Part 3 contains humor and parody, some of which was originally published in the magazine, and some in fanzines that now go back almost fifty years.

Part 4 contains excerpts from my memoirs, along with the very first written item I ever sold for money, which ran in 73 Magazine in December 1974. Some of that appeared here on Contra. A great deal of it is published in Odd Lots for the first time.

Part 5, well, some things don’t categorize well. Whatever didn’t fit in the first four categories ended up here. A couple are funny, including one that might be considered a parody of myself. The others might be classified as “inspirational,” depending on what inspires you.

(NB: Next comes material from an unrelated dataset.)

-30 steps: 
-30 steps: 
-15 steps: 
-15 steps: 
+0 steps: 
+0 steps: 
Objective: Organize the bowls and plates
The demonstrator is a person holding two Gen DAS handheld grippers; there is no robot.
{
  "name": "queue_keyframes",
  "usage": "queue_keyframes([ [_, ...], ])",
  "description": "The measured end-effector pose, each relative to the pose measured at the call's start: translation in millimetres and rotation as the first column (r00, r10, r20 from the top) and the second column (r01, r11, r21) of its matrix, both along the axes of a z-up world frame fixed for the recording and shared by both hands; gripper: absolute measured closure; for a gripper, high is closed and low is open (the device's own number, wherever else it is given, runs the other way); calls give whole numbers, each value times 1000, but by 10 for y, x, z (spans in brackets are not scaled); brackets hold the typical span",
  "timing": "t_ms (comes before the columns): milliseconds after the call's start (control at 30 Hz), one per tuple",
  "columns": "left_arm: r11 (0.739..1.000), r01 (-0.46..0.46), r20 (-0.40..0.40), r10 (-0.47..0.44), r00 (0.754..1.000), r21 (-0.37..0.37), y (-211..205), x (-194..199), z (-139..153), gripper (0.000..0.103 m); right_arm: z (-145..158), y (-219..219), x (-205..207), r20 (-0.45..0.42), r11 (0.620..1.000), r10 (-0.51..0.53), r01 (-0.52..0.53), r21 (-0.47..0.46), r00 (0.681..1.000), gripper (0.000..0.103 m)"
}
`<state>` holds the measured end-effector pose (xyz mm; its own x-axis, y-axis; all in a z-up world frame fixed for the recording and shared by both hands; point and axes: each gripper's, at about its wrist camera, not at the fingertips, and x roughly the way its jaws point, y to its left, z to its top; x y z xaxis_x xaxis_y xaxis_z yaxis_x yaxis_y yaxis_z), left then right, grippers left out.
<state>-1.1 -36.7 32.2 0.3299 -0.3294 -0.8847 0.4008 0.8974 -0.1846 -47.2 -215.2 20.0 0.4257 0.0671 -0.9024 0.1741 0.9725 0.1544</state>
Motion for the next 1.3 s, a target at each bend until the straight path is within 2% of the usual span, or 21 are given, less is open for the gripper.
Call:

The cover photo, some might remember, came out of a 2015 Contra entry called “Samples from the Box of No Return.” I think it qualifies as a collection of odd lots, just not written ones. It’s a shame I couldn’t photograph everything in the box, which has a lot more stuff in it than shown here.

Again, I assembled the book because I regularly get emails from people asking where they could find one or another editorial or idea piece from the magazine or Contra. I posted a few on my site. I don’t have word processor files for most of them, and had to OCR them. It’s almost a private publication for my fans, some of whom have been reading me since I launched Turbo Technix at Borland in 1987. I freely admit that some of it sounds like bragging. Hey, I really did predict Wikipedia in 1994, using technology we had in the early ’90s. Keep in mind that I wrote a great deal of that early material with a grin on my face. It was blue-sky stuff, satire, and primarily entertainment. I’ve never been one overly given to seriousness. Please read it with that in mind.

And I once again thank all my long-time readers for giving me a reason and a forum for writing interesting and funny stuff, and for (finally!) having a place to put it.